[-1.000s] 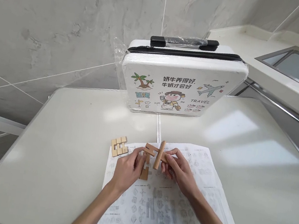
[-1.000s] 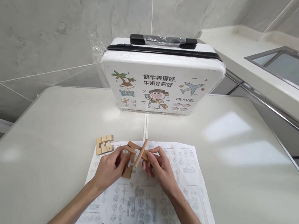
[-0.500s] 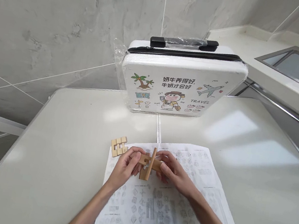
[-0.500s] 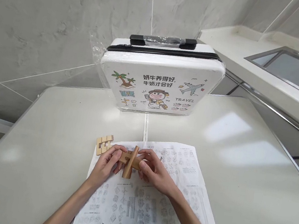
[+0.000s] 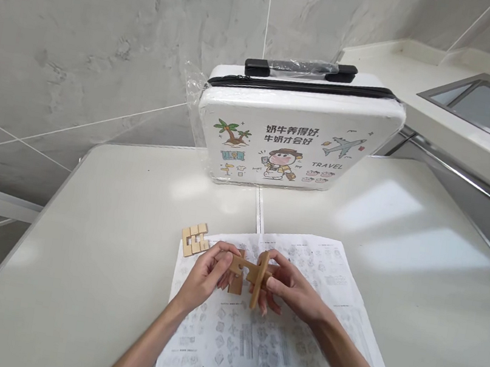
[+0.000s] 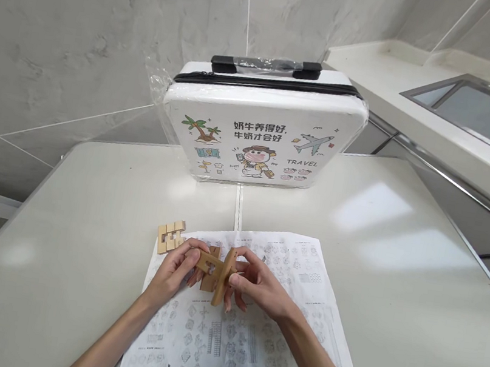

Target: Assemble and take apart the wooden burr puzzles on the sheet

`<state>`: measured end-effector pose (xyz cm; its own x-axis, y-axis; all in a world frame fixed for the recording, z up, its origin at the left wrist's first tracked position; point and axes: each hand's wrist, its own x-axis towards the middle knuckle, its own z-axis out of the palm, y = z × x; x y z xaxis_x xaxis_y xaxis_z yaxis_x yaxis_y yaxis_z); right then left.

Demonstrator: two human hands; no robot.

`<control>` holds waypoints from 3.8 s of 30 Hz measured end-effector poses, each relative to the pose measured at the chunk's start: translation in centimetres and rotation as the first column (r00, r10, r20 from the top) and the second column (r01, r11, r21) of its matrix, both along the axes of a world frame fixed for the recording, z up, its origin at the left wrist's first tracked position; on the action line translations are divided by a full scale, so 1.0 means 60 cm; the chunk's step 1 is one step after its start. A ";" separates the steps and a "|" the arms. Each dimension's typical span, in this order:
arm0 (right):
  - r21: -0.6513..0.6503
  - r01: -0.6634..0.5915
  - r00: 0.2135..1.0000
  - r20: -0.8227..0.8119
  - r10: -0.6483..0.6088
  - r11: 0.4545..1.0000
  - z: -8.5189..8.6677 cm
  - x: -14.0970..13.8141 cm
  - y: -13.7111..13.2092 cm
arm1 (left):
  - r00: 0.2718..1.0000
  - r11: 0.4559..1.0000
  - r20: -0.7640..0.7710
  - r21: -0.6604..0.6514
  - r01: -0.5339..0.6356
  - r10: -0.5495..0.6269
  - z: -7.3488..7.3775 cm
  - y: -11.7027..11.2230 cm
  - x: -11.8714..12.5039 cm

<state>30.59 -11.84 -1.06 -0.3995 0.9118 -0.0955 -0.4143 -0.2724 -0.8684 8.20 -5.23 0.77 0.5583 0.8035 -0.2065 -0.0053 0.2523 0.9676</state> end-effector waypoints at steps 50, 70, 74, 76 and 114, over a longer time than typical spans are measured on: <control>-0.064 0.157 0.987 0.050 -0.154 0.985 -0.008 -0.003 -0.002 | 0.998 0.997 -0.027 0.055 -0.057 0.059 -0.004 0.004 -0.001; 0.346 0.258 0.589 0.683 -0.431 0.902 -0.019 -0.029 -0.008 | 0.873 0.886 -0.487 0.409 0.216 0.012 0.006 0.033 -0.043; 0.432 0.188 0.490 0.737 -0.466 0.882 -0.027 -0.029 -0.008 | 0.851 0.890 -0.524 0.370 0.265 -0.036 0.010 0.031 -0.041; 0.461 0.162 0.452 0.751 -0.480 0.873 -0.029 -0.030 -0.008 | 0.839 0.889 -0.543 0.381 0.253 -0.006 0.010 0.029 -0.038; 0.622 -0.077 0.180 0.778 -0.602 0.780 -0.038 -0.042 -0.009 | 0.815 0.533 -0.579 0.689 0.492 -0.004 -0.003 0.008 -0.021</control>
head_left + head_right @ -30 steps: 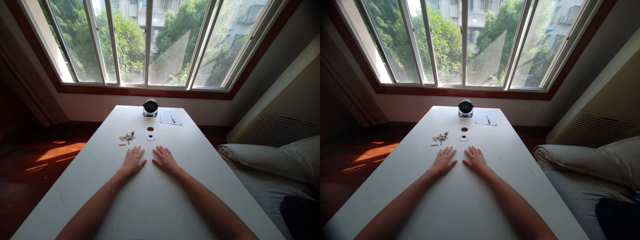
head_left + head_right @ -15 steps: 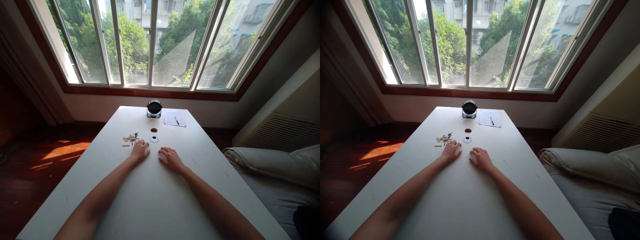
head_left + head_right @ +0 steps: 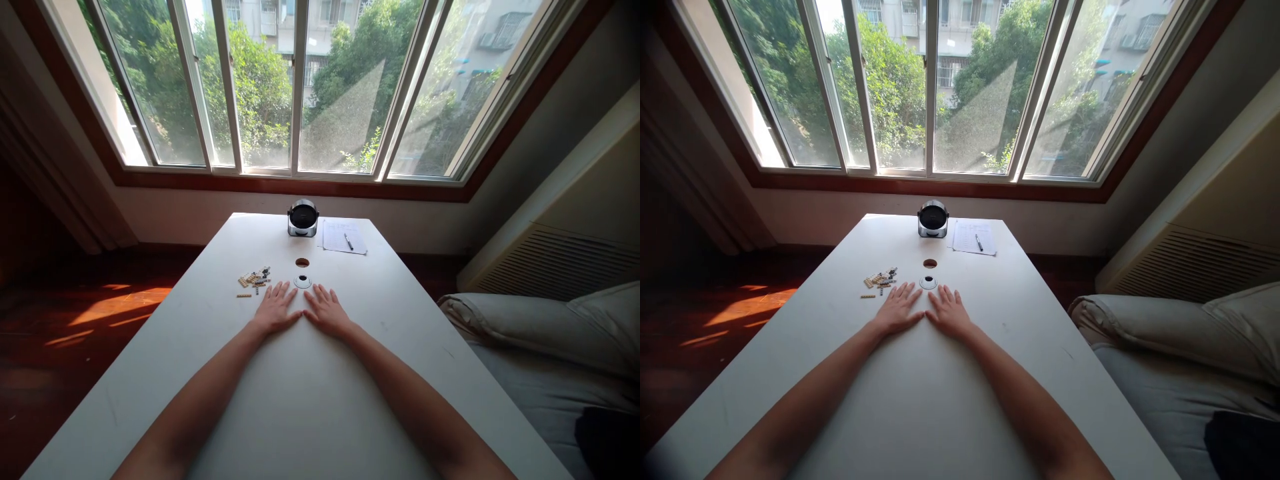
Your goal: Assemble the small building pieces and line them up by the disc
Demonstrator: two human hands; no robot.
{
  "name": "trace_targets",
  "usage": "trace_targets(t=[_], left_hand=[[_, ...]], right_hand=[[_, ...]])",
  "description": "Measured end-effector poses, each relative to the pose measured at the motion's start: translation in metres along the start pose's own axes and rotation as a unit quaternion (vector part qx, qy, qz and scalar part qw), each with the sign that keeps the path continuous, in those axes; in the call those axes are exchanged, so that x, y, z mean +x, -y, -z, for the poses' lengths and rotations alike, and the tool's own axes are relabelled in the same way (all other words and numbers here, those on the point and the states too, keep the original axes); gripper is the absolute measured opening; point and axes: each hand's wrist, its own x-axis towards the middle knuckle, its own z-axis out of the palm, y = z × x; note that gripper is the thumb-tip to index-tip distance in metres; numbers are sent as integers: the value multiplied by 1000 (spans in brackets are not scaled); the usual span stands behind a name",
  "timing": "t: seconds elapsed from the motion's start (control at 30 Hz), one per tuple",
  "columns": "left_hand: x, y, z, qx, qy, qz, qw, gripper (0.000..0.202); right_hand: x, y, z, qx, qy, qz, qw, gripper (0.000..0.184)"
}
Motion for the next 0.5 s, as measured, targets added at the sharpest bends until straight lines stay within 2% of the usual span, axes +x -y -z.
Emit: trace_targets(t=[0.17,0.5], left_hand=[[2,1,0,3,15,-1,1000,79],[-2,8,8,1,45,-36,998,77]], right_hand=[[-4,-1,0,-3,-1,29,1000,76],[-6,-3,0,2,-15,23,1000,69]])
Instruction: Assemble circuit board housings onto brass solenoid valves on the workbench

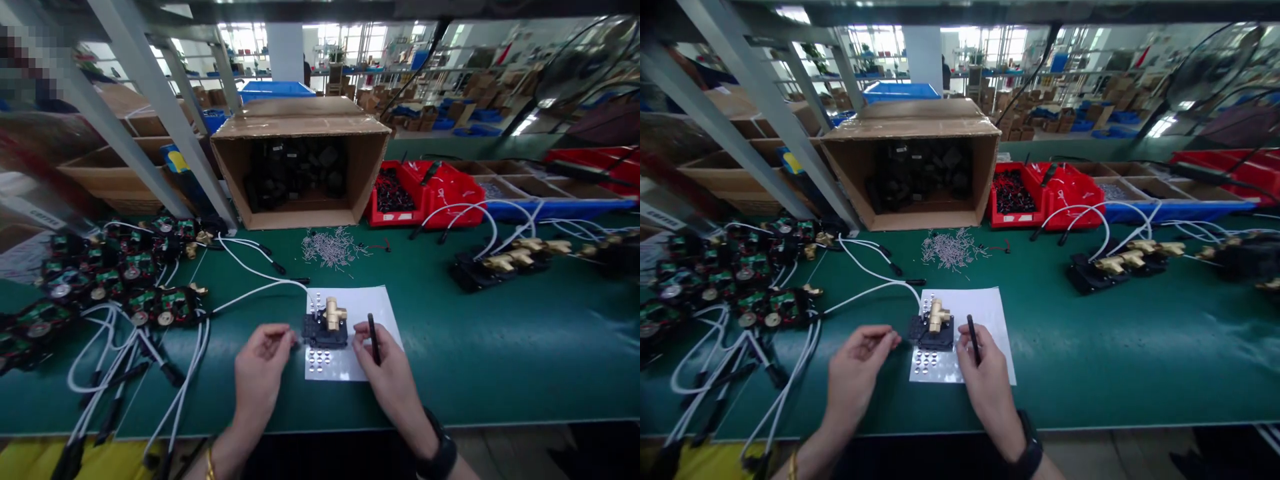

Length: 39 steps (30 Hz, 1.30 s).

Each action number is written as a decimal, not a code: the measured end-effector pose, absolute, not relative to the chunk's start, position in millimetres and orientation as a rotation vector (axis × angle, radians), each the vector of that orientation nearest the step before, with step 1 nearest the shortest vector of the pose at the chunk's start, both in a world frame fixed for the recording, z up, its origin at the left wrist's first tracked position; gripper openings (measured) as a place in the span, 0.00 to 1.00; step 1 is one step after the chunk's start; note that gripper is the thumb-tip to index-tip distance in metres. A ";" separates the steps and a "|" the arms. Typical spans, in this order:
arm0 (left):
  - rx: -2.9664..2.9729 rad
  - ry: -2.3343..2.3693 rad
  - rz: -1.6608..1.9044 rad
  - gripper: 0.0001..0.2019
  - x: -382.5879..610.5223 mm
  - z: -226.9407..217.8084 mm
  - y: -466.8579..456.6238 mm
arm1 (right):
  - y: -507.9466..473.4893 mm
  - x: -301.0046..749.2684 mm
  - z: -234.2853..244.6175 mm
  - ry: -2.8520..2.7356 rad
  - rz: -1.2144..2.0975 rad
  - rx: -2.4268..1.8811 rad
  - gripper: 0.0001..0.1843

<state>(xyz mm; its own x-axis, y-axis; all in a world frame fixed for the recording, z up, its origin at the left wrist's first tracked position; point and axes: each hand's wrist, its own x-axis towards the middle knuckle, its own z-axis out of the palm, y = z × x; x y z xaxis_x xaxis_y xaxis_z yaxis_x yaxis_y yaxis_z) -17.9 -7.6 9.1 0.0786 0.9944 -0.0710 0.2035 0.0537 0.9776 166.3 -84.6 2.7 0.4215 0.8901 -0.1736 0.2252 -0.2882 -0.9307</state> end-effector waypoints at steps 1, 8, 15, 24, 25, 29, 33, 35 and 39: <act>1.421 1.316 1.008 0.07 -17.1 2.7 -21.1 | -84.4 161.3 -0.5 -0.998 0.803 -1.819 0.11; 2.147 1.177 0.920 0.05 -2.7 -8.9 -26.1 | -81.4 154.0 -10.7 -1.382 0.421 -1.816 0.06; 2.188 1.164 0.678 0.05 -5.4 -7.4 -13.5 | -96.2 161.9 -15.5 -1.505 0.439 -1.681 0.14; 1.668 1.463 0.782 0.16 2.9 -5.6 -6.4 | -73.0 181.6 15.0 -1.613 0.599 -1.842 0.42; 1.507 1.436 0.888 0.16 1.7 0.3 -1.3 | -63.0 183.4 18.7 -1.663 0.646 -1.867 0.44; 0.839 1.102 1.011 0.22 4.7 36.6 28.6 | -41.3 181.8 22.9 -1.819 0.688 -1.911 0.28; 1.026 1.013 1.274 0.17 42.7 78.7 45.4 | -53.8 174.6 21.3 -1.721 0.605 -1.886 0.25; 1.355 0.908 1.204 0.16 75.6 100.8 46.5 | -58.9 179.1 23.3 -1.597 0.539 -1.857 0.26; 1.900 0.562 1.038 0.21 133.0 143.4 43.2 | -56.5 225.7 36.5 -1.324 0.272 -1.909 0.23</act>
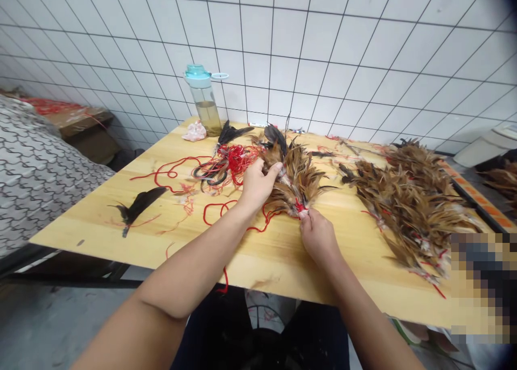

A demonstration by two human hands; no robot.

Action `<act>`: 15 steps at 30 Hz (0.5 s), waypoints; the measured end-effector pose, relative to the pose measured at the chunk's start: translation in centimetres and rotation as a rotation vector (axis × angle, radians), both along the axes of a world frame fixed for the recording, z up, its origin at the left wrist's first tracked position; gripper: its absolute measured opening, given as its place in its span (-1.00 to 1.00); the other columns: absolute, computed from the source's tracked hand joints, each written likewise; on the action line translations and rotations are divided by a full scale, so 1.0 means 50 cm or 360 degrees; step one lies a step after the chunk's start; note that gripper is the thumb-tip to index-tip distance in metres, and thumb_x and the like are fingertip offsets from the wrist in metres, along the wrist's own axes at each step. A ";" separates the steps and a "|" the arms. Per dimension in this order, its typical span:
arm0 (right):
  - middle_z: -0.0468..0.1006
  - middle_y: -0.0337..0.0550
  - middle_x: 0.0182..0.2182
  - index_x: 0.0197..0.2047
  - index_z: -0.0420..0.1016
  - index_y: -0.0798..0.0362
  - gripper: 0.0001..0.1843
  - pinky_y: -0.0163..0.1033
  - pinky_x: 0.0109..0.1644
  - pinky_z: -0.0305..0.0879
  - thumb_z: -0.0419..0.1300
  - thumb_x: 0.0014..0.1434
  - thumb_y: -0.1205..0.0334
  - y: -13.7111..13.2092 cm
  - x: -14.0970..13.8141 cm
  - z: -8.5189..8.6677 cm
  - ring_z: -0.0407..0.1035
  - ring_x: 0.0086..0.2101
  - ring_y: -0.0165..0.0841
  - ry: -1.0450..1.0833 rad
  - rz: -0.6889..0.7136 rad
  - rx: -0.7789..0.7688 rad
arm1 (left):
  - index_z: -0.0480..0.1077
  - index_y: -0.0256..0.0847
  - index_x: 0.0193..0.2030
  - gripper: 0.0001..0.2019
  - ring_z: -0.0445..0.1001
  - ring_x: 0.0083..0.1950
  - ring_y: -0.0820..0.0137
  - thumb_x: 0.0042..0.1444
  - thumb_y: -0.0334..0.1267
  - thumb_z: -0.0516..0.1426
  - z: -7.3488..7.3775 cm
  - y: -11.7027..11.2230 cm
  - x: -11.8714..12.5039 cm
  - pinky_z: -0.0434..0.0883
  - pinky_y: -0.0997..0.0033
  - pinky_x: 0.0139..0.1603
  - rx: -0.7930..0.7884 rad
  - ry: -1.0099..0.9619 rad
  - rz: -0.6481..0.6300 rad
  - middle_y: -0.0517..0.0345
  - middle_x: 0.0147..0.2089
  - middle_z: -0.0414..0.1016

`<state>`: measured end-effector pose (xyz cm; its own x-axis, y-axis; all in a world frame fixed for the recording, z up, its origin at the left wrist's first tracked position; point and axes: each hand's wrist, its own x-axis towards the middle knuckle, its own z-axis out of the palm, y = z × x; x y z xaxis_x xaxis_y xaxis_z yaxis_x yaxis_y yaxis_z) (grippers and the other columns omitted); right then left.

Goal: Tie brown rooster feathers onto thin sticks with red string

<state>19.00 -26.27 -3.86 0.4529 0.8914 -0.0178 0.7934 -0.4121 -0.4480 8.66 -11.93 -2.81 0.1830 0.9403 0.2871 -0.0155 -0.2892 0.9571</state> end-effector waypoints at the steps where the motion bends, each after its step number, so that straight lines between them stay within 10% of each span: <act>1: 0.58 0.08 -0.31 -0.17 0.45 0.17 -0.72 -0.27 -0.31 0.11 -0.07 0.29 0.29 0.000 0.000 0.000 0.42 -0.34 -0.24 0.0000 0.0006 0.0001 | 0.45 -0.28 -0.26 -0.72 0.42 -0.37 0.44 0.02 -0.09 0.21 0.001 0.002 -0.001 0.34 0.48 -0.29 0.0008 -0.0015 0.0014 0.13 -0.34 0.54; 15: 0.52 0.00 -0.44 -0.29 0.40 0.10 -0.71 -0.24 -0.33 0.12 -0.11 0.25 0.22 -0.005 0.004 -0.011 0.36 -0.44 -0.25 0.0093 -0.0007 0.0152 | 0.30 -0.23 -0.35 -0.73 0.36 -0.40 0.56 0.01 -0.11 0.26 0.063 0.004 -0.025 0.32 0.57 -0.35 0.0023 -0.1038 0.0012 0.25 -0.40 0.41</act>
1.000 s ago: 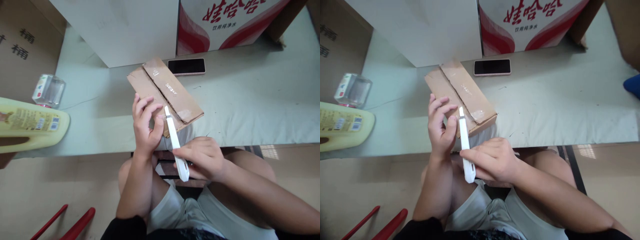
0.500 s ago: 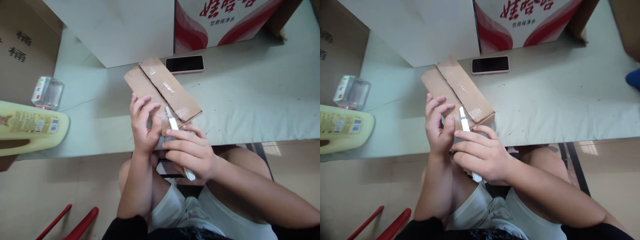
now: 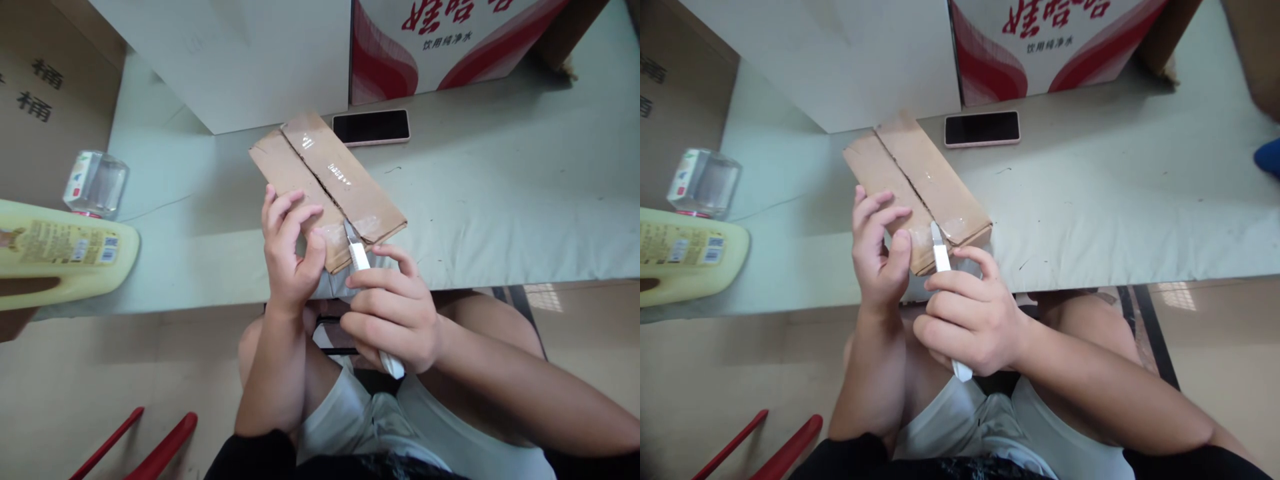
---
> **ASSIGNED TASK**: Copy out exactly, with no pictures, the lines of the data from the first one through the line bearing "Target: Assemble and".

> **EXERCISE OUTPUT**:
[-1.000s] 
[-1.000s] 
[-0.500s] 
[-0.500s] 
[+0.000s] 
[+0.000s] 

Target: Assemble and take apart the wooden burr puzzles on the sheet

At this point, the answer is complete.